## [Task objective]
Every line below from the one containing "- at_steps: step" through the one containing "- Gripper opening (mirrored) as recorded" must be transcribed exactly. Omit all lines outside that stretch.
Content starts
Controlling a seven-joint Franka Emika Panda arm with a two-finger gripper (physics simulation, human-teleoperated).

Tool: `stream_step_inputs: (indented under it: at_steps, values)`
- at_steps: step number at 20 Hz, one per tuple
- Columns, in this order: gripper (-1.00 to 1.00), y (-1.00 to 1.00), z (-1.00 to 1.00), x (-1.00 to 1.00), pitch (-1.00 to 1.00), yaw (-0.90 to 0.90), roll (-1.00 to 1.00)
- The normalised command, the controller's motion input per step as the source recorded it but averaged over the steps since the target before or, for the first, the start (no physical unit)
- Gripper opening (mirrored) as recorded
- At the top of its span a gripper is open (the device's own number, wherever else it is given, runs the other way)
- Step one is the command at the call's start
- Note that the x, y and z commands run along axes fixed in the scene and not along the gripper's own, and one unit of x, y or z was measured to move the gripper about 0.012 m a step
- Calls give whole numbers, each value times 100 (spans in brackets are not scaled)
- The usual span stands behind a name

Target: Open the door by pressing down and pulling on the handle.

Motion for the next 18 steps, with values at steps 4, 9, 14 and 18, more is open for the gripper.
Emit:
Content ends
## [Response]
- at_steps: step number at 20 Hz, one per tuple
- Columns, in this order: gripper (-1.00 to 1.00), y (-1.00 to 1.00), z (-1.00 to 1.00), x (-1.00 to 1.00), pitch (-1.00 to 1.00), yaw (-0.90 to 0.90), roll (-1.00 to 1.00)
- The normalised command, the controller's motion input per step as the source recorded it but averaged over the steps since the target before or, for the first, the start (no physical unit)
- Gripper opening (mirrored) as recorded

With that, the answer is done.